After about five minutes I headed to the bathroom to offer some help. When I opened the door, I found three women, including Tom’s sister and his assistant, standing over the baby, who was lying on the tile floor. I didn’t know if they were changing her diaper or what, but the three women were looking at her like they thought she was L. Ron Hubbard incarnate. Rather than talking to her in a soothing voice, they kept saying, “Suri! Suri!” in a tone that sounded like they were telling an adult to get her shit together.

“What are you guys doing?” I asked, but I didn’t wait for an answer. “She’s a baby. Pick her up!”

I’m hardly mother of the year, but even I knew that she was probably hungry and tired. But when I asked where her bottle was,
they said it was outside, in the main part of the restaurant. It had to be heated up and they seemed helpless. “Oh, my God, you guys.
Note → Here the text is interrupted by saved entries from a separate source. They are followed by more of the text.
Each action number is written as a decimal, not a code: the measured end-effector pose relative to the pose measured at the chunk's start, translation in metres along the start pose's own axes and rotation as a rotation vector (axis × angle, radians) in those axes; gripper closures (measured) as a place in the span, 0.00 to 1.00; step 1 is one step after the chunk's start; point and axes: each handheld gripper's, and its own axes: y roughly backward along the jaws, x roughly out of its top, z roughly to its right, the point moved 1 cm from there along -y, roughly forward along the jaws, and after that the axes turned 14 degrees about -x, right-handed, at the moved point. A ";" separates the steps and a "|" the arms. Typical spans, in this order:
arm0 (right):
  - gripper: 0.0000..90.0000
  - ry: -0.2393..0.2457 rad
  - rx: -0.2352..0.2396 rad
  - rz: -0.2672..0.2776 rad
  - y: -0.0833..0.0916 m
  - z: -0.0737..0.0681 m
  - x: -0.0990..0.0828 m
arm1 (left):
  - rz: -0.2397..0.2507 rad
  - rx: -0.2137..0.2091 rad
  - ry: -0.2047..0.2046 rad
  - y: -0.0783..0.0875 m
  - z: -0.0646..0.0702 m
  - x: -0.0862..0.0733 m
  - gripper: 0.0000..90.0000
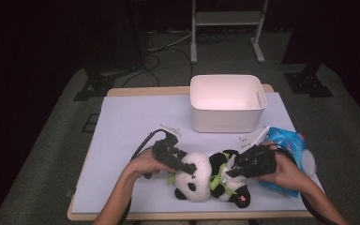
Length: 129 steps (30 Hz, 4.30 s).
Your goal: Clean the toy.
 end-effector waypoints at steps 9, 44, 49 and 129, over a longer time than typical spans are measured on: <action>0.90 -0.019 -0.030 0.029 0.012 0.007 0.009 | 0.013 0.095 -0.158 0.014 0.016 0.018 0.37; 0.90 -0.094 -0.070 0.037 0.030 0.033 0.014 | -0.030 0.241 -0.272 0.027 0.038 0.009 0.12; 0.90 -0.100 -0.056 0.032 0.031 0.029 0.007 | -0.043 0.189 -0.235 0.021 0.035 0.005 0.08; 0.88 0.109 -0.063 0.063 -0.006 -0.005 0.111 | -0.113 0.239 -0.415 0.017 0.055 0.013 0.33</action>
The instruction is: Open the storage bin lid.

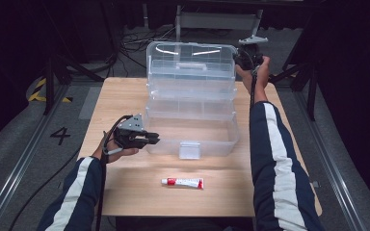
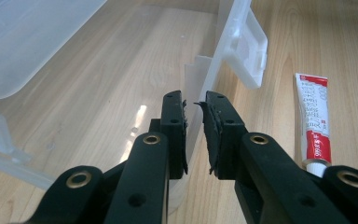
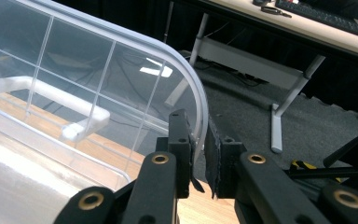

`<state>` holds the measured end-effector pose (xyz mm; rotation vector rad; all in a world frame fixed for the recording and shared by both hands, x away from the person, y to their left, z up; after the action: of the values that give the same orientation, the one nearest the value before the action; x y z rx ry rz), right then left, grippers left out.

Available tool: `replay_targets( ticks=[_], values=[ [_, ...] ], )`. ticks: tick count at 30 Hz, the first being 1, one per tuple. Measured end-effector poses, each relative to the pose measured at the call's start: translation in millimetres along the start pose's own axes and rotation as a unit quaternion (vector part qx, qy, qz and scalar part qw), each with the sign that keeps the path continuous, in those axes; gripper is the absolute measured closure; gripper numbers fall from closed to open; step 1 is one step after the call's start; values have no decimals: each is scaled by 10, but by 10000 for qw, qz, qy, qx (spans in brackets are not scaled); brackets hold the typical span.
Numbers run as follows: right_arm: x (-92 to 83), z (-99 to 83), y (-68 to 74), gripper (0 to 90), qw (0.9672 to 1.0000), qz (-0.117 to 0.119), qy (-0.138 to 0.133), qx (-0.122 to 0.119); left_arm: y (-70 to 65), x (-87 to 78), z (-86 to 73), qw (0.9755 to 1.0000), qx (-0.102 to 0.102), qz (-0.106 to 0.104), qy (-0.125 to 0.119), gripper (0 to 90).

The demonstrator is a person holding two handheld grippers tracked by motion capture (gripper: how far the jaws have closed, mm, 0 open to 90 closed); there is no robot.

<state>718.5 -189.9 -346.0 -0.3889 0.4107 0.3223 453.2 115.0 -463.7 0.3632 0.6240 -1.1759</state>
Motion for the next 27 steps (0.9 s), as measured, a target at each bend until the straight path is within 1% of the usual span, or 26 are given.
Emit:
replay_targets(
  ticks=[2, 5, 7, 10, 17, 27],
  values=[
    [38, -8, -8, 814, 10000, 22, 55, 17, 3, -2, -2, 10000, 28, 15, 3, 788],
    [87, -17, -11, 811, 10000, 35, 76, -22, 2, -1, -1, 10000, 21, 18, -11, 787],
    [121, -27, -19, 812, 9999, 61, 83, 51, -2, 2, -1, 10000, -9, -13, -47, 787],
    [170, -44, -26, 811, 9999, 93, 120, 63, -1, 2, -1, 10000, -33, -31, -65, 788],
    [239, -71, -36, 809, 9997, 159, 154, 126, -2, 2, -1, 10000, -35, -23, -72, 788],
    [309, -97, -41, 806, 9995, 162, 234, 107, 1, 2, -2, 10000, -6, -7, -81, 788]
  ],
)
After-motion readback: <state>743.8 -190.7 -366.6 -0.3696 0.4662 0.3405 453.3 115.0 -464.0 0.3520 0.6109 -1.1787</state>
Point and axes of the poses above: each handheld gripper's, and its own axes: x roughly forward along the jaws, z roughly out of its top, y roughly to its left, the point moved 10 cm from there along x, roughly forward along the jaws, and after that the axes turned 6 degrees about -x, right-handed, at the moved point
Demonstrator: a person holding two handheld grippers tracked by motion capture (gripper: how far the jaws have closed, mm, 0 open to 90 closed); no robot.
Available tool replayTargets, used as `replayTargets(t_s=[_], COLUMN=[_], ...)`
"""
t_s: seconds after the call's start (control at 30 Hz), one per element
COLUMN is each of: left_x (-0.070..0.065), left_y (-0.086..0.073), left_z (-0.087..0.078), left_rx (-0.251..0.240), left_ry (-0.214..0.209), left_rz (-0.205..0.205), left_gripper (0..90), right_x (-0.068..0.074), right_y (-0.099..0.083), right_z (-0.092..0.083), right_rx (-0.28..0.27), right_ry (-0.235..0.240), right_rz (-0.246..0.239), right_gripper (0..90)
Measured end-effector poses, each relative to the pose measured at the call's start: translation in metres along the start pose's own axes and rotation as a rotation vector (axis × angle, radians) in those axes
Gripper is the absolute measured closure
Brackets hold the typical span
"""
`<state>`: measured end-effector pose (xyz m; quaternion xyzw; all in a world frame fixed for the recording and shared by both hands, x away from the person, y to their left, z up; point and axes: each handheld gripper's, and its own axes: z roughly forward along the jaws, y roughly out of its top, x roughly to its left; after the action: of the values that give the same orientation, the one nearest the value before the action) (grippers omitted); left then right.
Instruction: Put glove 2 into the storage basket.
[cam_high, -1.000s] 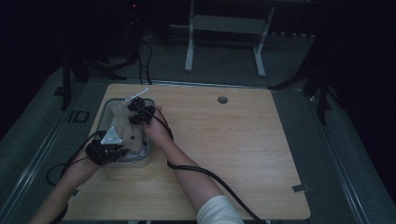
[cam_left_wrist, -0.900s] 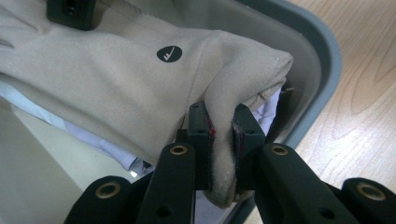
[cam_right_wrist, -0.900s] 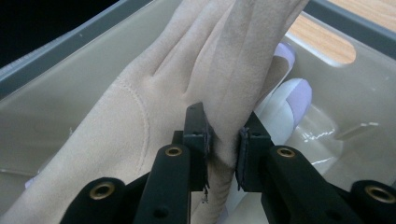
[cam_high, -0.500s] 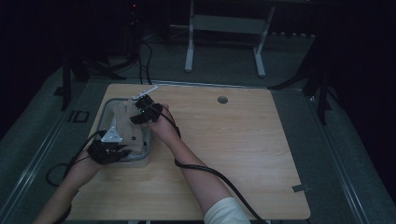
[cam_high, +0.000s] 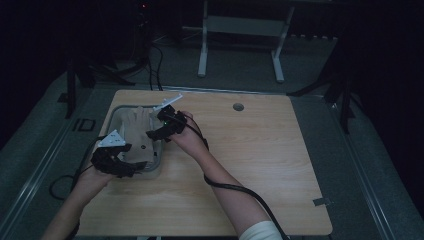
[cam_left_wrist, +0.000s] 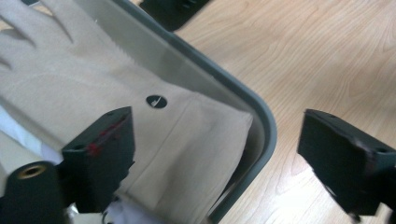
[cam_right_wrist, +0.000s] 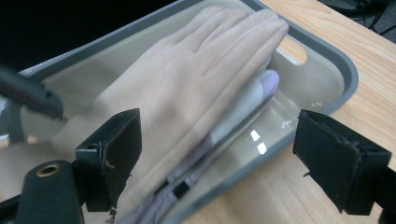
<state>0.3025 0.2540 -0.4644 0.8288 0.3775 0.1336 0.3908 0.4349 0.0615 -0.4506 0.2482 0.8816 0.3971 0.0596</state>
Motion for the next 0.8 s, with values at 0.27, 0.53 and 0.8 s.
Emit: replayTargets(t_s=[0.27,0.53,0.8], left_x=[-0.018,-0.038,-0.058], left_y=[0.007,0.016,0.019], left_z=[0.011,0.027,0.048], left_rx=[-0.037,-0.083,-0.083], left_ry=[-0.010,-0.089,-0.146], left_rz=[0.039,0.077,0.094], left_gripper=[5.9,5.8,5.8], right_x=[-0.004,-0.012,-0.015], right_y=[-0.022,-0.052,-0.077], right_z=[-0.018,-0.037,-0.051], right_rx=[-0.005,-0.015,0.006], right_ry=[-0.003,-0.019,-0.005], right_rz=[-0.024,-0.043,-0.059], right_gripper=[15.0,15.0,14.6])
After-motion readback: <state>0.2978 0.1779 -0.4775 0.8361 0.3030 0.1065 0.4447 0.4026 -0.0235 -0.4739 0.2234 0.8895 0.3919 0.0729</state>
We’re in a restaurant, where typically there’s a kitchen,” I said. “I’ll handle it.”

I grabbed the bottle from Suri’s diaper bag, went into the kitchen, asked someone to warm it up, which of course was no problem, and returned to the bathroom, where Suri was still on the floor and still crying! “Pick her up!” I yelled. They picked her up, gave her the bottle, and finally she stopped crying. Then Tom’s sister turned to me and said, “Thank you,” as if I were being dismissed.

I came out, and from his table, David Miscavige mouthed to me the words “Is she okay?” To which I silently replied, “Yes.”

When I got back to my seat next to Jennifer, however, I found that Jessica had taken it. I didn’t care so much about my seat, but I wanted my phone, which I had left on my seat. I wanted to call home and check on Sofia. I hovered near her and looked for the phone but didn’t see it by my place setting. “Did anybody see my phone?” I asked. But no one had. I started to get hysterical as people either shrugged no or ignored me altogether.